In the short run, the values of stocks are more volatile and can lose more than those of bonds. Stocks also pay less current income. These are disadvantages, to be sure. But the teacher should invest for the long run. Over periods of at least ten years, after adjusting for inflation, stocks have never failed to gain more than bonds.
The teacher has time. Instead of $30,000 in stocks and $100,000 in bonds, I'd rather he reverse the proportions. He should place $100,000 in stocks and $30,000 in bonds.
For stocks, the teacher should purchase one or more index funds. The Russell 3000 Index, for example, which is owned by the Frank Russell Company, reflects the gains and losses of the 3,000 largest U.S. stocks. If those stocks rise or fall by a certain percentage during the trading day, the index rises or falls by the same percentage.
An index fund that tracks the Russell 3000 buy and holds the same 3,000 stocks that the Russell Company selects for its index. Because the stocks are chosen by someone other than the fund, the mutual fund avoids spending money for stock research, saving the investors money.

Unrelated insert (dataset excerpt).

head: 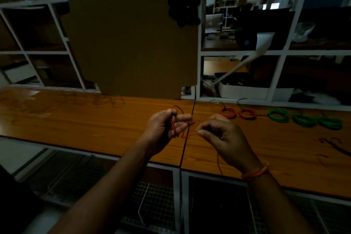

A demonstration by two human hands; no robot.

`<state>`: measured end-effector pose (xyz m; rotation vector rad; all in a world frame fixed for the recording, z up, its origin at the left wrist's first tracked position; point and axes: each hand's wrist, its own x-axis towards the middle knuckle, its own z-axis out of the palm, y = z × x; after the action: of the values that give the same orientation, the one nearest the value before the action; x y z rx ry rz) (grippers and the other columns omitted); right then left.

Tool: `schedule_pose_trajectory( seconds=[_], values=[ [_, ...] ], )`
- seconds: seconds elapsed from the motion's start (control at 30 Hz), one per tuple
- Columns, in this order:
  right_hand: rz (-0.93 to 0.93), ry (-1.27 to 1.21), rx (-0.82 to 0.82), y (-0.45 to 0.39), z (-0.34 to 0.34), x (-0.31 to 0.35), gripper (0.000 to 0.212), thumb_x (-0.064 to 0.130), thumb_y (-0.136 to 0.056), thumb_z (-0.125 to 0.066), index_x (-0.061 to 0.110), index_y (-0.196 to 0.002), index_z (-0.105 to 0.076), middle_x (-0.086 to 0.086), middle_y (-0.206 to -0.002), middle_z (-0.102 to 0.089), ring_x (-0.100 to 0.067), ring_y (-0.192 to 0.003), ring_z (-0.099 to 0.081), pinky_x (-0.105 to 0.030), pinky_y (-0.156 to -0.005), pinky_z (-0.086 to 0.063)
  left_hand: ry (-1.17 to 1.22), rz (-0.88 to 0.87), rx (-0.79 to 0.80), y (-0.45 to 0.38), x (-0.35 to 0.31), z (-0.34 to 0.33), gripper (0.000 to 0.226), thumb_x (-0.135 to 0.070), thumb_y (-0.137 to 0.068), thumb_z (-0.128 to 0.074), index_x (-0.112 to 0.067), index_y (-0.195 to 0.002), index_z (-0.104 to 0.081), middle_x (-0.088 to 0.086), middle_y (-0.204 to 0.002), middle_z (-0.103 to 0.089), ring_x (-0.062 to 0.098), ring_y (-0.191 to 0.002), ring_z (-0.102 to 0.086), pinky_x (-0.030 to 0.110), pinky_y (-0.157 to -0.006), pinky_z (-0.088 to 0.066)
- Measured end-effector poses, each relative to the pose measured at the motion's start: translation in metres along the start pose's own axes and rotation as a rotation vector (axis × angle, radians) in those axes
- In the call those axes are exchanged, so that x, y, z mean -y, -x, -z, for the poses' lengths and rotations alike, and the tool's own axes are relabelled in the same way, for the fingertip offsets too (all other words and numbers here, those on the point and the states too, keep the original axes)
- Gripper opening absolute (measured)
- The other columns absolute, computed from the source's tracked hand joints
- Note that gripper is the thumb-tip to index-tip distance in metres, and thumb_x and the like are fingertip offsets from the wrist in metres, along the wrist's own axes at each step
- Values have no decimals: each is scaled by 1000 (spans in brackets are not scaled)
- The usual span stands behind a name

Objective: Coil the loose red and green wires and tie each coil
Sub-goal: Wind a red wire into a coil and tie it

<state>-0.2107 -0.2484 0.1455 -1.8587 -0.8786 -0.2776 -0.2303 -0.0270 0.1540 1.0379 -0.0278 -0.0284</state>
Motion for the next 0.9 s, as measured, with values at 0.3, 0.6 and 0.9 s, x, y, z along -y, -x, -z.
schedule_pose_trajectory(
  seconds=[0.3,0.6,0.9],
  values=[
    [87,-52,-15,-34,-11,26,5,17,-91,-73,19,-94,-76,1,-93,-58,-15,-85,-58,-21,-69,-51,-357,3,274,1,0,6,29,-27,-111,-35,-10,-103,-57,5,-71,-58,11,-51,-49,22,-47,-35],
    [-156,-355,-77,-54,-42,8,5,18,-99,-63,15,-97,-67,0,-106,-70,-11,-99,-66,-25,-80,-54,221,263,527,0,-9,24,33,-28,-108,-30,-11,-98,-57,-10,-58,-31,5,-45,-24,20,-45,-19],
    [-549,-709,95,-53,-68,7,36,39,-105,-47,12,-124,-61,-5,-104,-73,-17,-89,-70,-31,-69,-43,458,286,558,-3,-18,45,22,-25,-108,-38,-14,-94,-52,-9,-61,-31,5,-47,-19,22,-48,-22]
  ],
)
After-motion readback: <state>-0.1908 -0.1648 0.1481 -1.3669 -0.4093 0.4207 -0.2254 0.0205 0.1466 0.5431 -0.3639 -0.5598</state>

The selection of stocks for an index is seldom changed. A fund that follows the index therefore buys and sells stocks infrequently. This saves transaction costs and taxes. Since the fund generally holds its stocks for at least a year, most of the gains the shareholders are required to report are long-term capital gains.
Lower costs, lower taxes, and higher long-run investment returns - three good reasons why the teacher should go heavy on no-load index funds of stocks and go light on a fixed annuity.